• [Task item]
An exact copy of all the lines below is required, with every image left out.

____

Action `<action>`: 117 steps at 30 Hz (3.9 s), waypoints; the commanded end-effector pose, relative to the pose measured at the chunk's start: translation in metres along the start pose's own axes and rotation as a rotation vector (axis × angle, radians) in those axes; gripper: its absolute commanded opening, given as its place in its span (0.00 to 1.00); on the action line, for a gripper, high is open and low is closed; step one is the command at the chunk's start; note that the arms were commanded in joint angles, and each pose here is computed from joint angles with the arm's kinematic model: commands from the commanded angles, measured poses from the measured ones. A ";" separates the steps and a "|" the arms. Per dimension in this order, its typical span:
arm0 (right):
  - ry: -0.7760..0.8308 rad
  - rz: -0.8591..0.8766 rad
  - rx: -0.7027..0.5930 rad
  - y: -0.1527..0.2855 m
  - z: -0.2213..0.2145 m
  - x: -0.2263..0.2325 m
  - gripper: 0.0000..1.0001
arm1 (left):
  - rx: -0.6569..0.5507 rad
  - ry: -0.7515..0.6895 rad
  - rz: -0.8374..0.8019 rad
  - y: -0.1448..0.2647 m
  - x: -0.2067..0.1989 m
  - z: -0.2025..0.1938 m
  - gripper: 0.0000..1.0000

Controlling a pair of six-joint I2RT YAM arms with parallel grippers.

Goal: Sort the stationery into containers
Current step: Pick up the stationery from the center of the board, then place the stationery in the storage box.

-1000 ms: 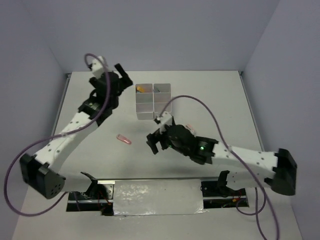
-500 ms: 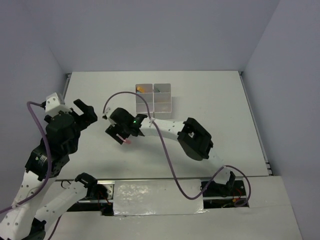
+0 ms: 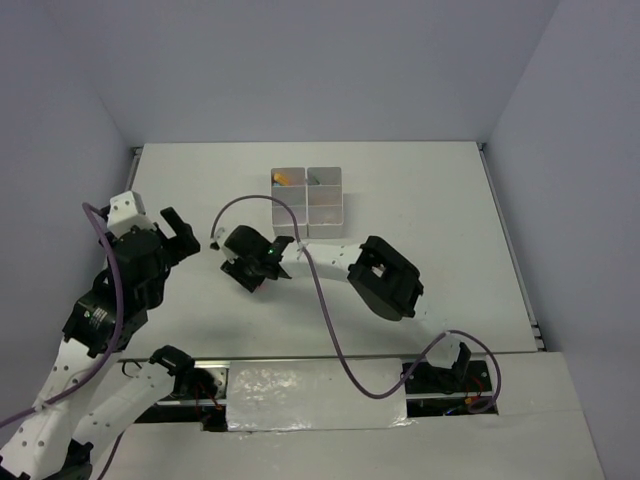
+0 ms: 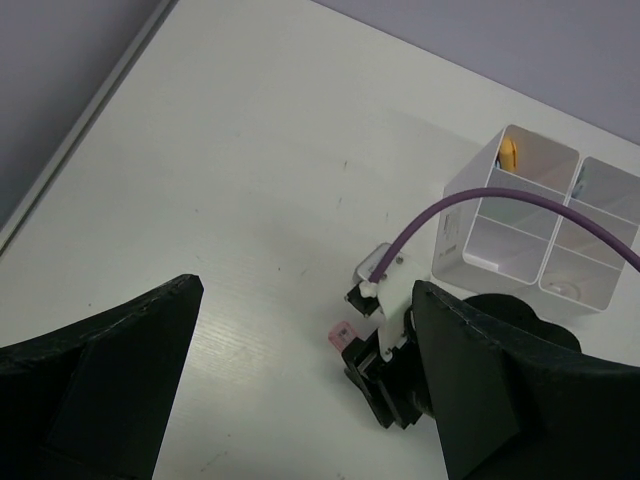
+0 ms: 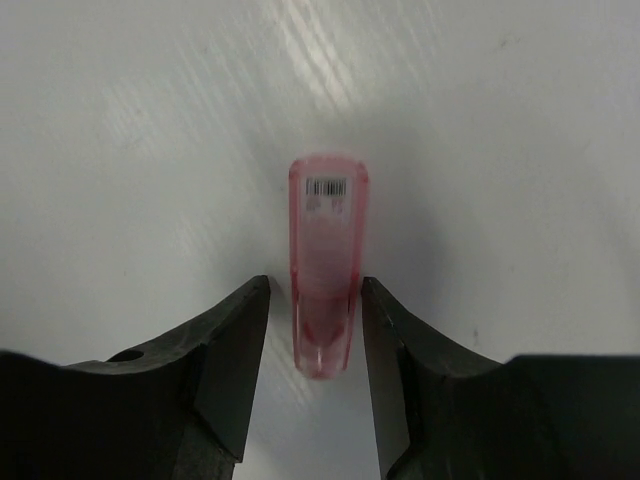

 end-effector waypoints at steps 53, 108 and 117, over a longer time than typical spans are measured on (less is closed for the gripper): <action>-0.232 0.158 -0.752 0.265 -0.051 0.001 0.08 | 0.182 0.308 -1.226 0.003 -0.112 -0.036 0.82; -0.562 -0.138 -0.885 0.408 -0.137 -0.042 1.00 | -0.349 -0.095 -0.524 -0.224 -0.209 -0.105 0.09; -0.374 -0.036 -0.883 0.411 -0.128 -0.035 1.00 | -0.316 -0.066 -0.541 -0.214 -0.198 -0.116 0.82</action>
Point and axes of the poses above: each gripper's point midway between its finger pads, its own y axis back along the fingers, its own x axis along the line the jaws close on, z = x × y, the point moved 10 cm from there along y, back along the fingers, and after that the axes turned 6 degrees about -y, right-handed, at the moved point
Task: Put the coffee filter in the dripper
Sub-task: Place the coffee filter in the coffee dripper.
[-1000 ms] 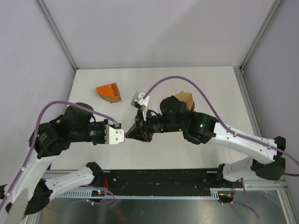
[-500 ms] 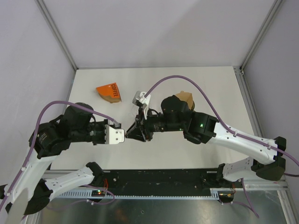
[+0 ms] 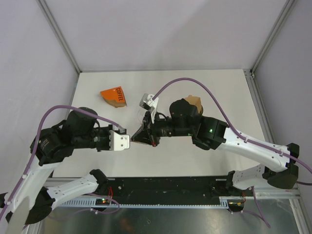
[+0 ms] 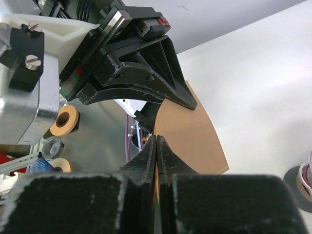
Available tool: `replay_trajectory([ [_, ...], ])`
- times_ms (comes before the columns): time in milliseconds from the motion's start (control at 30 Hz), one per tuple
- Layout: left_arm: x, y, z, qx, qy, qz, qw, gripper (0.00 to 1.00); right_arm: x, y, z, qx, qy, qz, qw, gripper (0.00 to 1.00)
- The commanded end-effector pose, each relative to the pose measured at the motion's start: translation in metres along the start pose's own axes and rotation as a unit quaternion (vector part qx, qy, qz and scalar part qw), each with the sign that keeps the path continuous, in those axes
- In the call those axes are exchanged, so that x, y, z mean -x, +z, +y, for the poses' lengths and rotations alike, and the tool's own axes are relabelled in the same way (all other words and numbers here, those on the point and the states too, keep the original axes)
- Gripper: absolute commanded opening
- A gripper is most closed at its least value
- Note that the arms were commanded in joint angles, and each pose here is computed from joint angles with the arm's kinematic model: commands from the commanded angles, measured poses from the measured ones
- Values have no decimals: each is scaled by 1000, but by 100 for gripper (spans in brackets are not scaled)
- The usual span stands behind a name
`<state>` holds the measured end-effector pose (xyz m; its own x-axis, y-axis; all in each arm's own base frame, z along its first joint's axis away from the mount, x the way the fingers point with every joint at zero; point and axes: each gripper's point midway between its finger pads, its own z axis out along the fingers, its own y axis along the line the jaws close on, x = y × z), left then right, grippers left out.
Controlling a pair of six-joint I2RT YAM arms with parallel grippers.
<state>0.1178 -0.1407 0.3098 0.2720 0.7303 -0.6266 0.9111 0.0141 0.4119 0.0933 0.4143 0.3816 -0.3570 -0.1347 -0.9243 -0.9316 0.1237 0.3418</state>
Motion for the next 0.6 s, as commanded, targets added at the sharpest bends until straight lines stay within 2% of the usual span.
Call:
replay_trajectory([
  [0, 1, -4, -5, -9, 6, -3, 1000, 0, 20, -10, 6, 4, -7, -35, 999, 1],
  [200, 1, -5, -1, -1, 10, 2, 1000, 0, 13, -5, 2, -6, 5, -28, 1000, 0],
  [300, 2, -5, 3, 4, 10, 5, 1000, 0, 8, 5, 13, 17, 4, -22, 1000, 0],
  [433, 10, -5, 1, -5, 8, -12, 1000, 0, 3, 14, 17, 23, -4, -12, 1000, 0],
  [500, 17, -8, -3, -14, 7, -30, 999, 14, 3, 13, 14, 16, -6, -12, 1000, 0],
  [533, 22, -10, -6, -20, 8, -44, 999, 26, 3, 11, 13, 13, -7, -14, 1000, 0],
  [567, 28, -13, -10, -26, 10, -61, 998, 33, 4, 10, 12, 9, -8, -16, 1000, 0],
])
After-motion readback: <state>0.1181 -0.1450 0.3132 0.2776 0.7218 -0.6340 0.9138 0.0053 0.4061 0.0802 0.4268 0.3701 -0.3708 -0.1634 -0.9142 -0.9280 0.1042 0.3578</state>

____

• [Your response]
Action `<action>`: 117 steps at 30 Hz (3.9 s), waypoints; the commanded end-effector pose, relative to the pose measured at the chunk's start: translation in metres along the start pose's own axes and rotation as a rotation vector (axis × angle, radians) in those axes; gripper: its absolute commanded opening, given as its place in its span (0.00 to 1.00); on the action line, for a gripper, high is open and low is closed; step one is the command at the chunk's start; note that the arms were commanded in joint angles, and each pose here is computed from joint angles with the arm's kinematic model: commands from the commanded angles, measured poses from the measured ones. A ";" separates the steps and a "|" the arms. Per dimension in this order, its typical span:
arm0 (right):
  - ry: -0.7760..0.8308 rad
  - rz: -0.8591..0.8766 rad
  - rx: -0.7027..0.5930 rad
  - y: -0.1527..0.2855 m
  - z: -0.2213..0.2145 m
  - x: -0.2263..0.2325 m
  - gripper: 0.0000..1.0001
arm1 (left):
  - rx: -0.6569..0.5507 rad
  - ry: -0.7515..0.6895 rad
  - rz: -0.8374..0.8019 rad
  - y: -0.1448..0.2647 m
  - x: -0.2067..0.1989 m
  - z: -0.2025..0.1938 m
  - gripper: 0.0000..1.0000

Controlling a pair of six-joint I2RT YAM arms with parallel grippers.

Goal: Sort the stationery into containers
Current step: Pick up the stationery from the center of the board, then place the stationery in the storage box.

-1000 ms: 
-500 ms: 
+0 ms: 
+0 ms: 
+0 ms: 

 end-effector waypoints at steps 53, 108 and 117, over a longer time than typical spans are measured on (less is closed for the gripper): <action>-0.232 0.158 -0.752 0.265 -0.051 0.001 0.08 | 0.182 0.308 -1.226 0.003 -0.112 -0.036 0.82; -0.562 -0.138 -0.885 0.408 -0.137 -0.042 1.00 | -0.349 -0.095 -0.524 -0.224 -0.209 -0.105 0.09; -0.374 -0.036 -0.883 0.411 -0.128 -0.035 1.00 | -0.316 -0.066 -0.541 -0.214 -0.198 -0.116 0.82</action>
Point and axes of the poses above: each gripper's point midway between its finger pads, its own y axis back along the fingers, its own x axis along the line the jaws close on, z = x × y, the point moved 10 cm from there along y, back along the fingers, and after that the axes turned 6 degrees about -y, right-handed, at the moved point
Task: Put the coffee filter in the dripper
Sub-task: Place the coffee filter in the coffee dripper.
[-1000 ms] 
[-500 ms] 
[+0 ms] 
[+0 ms] 
Available tool: `replay_trajectory([ [_, ...], ])`
- times_ms (comes before the columns): time in milliseconds from the motion's start (control at 30 Hz), one per tuple
- Layout: left_arm: x, y, z, qx, qy, qz, qw, gripper (0.00 to 1.00); right_arm: x, y, z, qx, qy, qz, qw, gripper (0.00 to 1.00)
- The commanded end-effector pose, each relative to the pose measured at the motion's start: translation in metres along the start pose's own axes and rotation as a unit quaternion (vector part qx, qy, qz and scalar part qw), each with the sign that keeps the path continuous, in those axes
- In the call those axes are exchanged, so that x, y, z mean -x, +z, +y, for the poses' lengths and rotations alike, and the tool's own axes are relabelled in the same way (all other words and numbers here, those on the point and the states too, keep the original axes)
- Gripper: absolute commanded opening
- A gripper is most closed at its least value
- Note that the arms were commanded in joint angles, and each pose here is computed from joint angles with the arm's kinematic model: commands from the commanded angles, measured poses from the measured ones
- Values have no decimals: each is scaled by 1000, but by 100 for gripper (spans in brackets are not scaled)
- The usual span stands behind a name
`<state>` holds the measured end-effector pose (xyz m; its own x-axis, y-axis; all in each arm's own base frame, z along its first joint's axis away from the mount, x the way the fingers point with every joint at zero; point and axes: each gripper's point midway between its finger pads, its own z axis out along the fingers, its own y axis along the line the jaws close on, x = y × z), left then right, grippers left out.
Controlling a pair of six-joint I2RT YAM arms with parallel grippers.
<state>0.1178 -0.1407 0.3098 0.2720 0.7303 -0.6266 0.9111 0.0141 0.4119 0.0933 0.4143 0.3816 -0.3570 -0.1347 -0.9243 -0.9316 0.1237 0.3418</state>
Motion for the next 0.6 s, as commanded, targets added at the sharpest bends until straight lines stay within 2% of the usual span.
Call:
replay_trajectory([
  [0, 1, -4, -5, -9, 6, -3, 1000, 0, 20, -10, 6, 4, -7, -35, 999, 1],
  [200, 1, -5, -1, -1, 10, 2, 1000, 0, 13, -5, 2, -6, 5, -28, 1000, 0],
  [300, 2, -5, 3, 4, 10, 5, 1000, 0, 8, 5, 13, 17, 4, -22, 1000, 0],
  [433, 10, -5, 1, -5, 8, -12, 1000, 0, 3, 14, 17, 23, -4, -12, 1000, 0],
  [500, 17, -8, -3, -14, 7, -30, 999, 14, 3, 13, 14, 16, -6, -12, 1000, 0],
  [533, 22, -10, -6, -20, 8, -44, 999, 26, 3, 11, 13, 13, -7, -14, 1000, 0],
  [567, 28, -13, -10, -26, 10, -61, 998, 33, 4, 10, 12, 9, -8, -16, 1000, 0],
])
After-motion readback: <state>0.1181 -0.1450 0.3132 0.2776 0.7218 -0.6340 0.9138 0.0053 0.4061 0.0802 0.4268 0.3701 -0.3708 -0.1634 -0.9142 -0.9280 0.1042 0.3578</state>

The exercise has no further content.